## EXERCISE REQUIREMENTS
Nothing should be left out. Transcribe the entries exactly as written.
--- DATA EXTRACT Enclosed Below ---
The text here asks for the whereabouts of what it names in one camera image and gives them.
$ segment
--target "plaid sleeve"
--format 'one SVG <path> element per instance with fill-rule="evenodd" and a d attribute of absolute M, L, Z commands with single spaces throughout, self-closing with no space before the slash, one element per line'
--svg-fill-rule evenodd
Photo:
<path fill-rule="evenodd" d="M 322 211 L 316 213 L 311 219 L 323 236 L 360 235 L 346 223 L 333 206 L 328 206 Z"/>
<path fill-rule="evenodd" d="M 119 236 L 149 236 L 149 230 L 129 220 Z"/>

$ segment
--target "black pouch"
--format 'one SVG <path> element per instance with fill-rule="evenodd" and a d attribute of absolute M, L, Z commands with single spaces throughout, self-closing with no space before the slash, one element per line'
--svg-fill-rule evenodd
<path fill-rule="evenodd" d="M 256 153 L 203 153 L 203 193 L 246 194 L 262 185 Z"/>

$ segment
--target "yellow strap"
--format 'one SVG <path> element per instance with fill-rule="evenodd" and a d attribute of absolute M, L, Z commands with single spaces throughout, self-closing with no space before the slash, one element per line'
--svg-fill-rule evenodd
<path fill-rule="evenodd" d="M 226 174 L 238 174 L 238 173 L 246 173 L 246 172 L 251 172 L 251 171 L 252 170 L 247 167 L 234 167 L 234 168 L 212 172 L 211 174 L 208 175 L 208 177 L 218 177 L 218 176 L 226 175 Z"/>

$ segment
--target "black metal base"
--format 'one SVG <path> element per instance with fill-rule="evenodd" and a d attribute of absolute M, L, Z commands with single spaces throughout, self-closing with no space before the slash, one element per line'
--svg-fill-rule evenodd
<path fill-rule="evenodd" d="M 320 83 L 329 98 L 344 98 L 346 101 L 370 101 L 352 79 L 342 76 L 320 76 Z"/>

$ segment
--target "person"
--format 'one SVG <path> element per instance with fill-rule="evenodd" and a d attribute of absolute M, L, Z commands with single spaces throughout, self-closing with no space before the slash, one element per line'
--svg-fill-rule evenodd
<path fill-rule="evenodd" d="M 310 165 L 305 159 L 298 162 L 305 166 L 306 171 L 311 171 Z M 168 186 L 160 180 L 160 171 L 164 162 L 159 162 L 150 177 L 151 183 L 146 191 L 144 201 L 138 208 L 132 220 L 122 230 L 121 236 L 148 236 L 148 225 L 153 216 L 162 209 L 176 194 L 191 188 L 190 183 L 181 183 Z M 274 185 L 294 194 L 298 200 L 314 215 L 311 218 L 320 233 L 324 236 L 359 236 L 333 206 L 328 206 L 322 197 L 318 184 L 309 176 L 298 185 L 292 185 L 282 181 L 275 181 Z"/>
--- End of Enclosed DATA EXTRACT ---
## SOLUTION BELOW
The text here asks for the whereabouts of what it names in one camera image and gives them.
$ segment
--target "plaid sleeve"
--format 'one SVG <path> element per instance with fill-rule="evenodd" and a d attribute of absolute M, L, Z commands with single spaces throughout, self-closing with no space before the slash, one element per line'
--svg-fill-rule evenodd
Photo:
<path fill-rule="evenodd" d="M 322 211 L 316 213 L 311 219 L 323 236 L 360 235 L 346 223 L 333 206 L 328 206 Z"/>
<path fill-rule="evenodd" d="M 119 236 L 149 236 L 149 230 L 129 220 Z"/>

$ segment
--target "black pouch"
--format 'one SVG <path> element per instance with fill-rule="evenodd" and a d attribute of absolute M, L, Z commands with single spaces throughout, self-closing with no space before the slash, one element per line'
--svg-fill-rule evenodd
<path fill-rule="evenodd" d="M 256 153 L 203 153 L 203 193 L 246 194 L 262 185 Z"/>

$ segment
--target "yellow strap"
--format 'one SVG <path> element per instance with fill-rule="evenodd" and a d attribute of absolute M, L, Z commands with single spaces throughout, self-closing with no space before the slash, one element per line'
--svg-fill-rule evenodd
<path fill-rule="evenodd" d="M 226 174 L 238 174 L 238 173 L 246 173 L 246 172 L 251 172 L 251 171 L 252 170 L 247 167 L 234 167 L 234 168 L 212 172 L 211 174 L 208 175 L 208 177 L 218 177 L 218 176 L 226 175 Z"/>

$ segment
--target "black metal base"
--format 'one SVG <path> element per instance with fill-rule="evenodd" and a d attribute of absolute M, L, Z commands with single spaces throughout, self-closing with no space before the slash, one element per line'
--svg-fill-rule evenodd
<path fill-rule="evenodd" d="M 320 83 L 329 98 L 344 98 L 346 101 L 370 101 L 352 79 L 342 76 L 320 76 Z"/>

$ segment
--target "person"
--format 'one SVG <path> element per instance with fill-rule="evenodd" and a d attribute of absolute M, L, Z commands with single spaces throughout, self-closing with no space before the slash, one element per line'
--svg-fill-rule evenodd
<path fill-rule="evenodd" d="M 310 165 L 305 159 L 298 162 L 305 166 L 306 171 L 311 171 Z M 168 186 L 160 180 L 160 171 L 164 162 L 159 162 L 150 177 L 151 183 L 146 191 L 144 201 L 138 208 L 132 220 L 122 230 L 121 236 L 148 236 L 148 225 L 153 216 L 162 209 L 176 194 L 191 188 L 190 183 L 181 183 Z M 274 185 L 294 194 L 298 200 L 314 215 L 311 218 L 320 233 L 324 236 L 359 236 L 333 206 L 328 206 L 322 197 L 318 184 L 309 176 L 298 185 L 292 185 L 282 181 L 275 181 Z"/>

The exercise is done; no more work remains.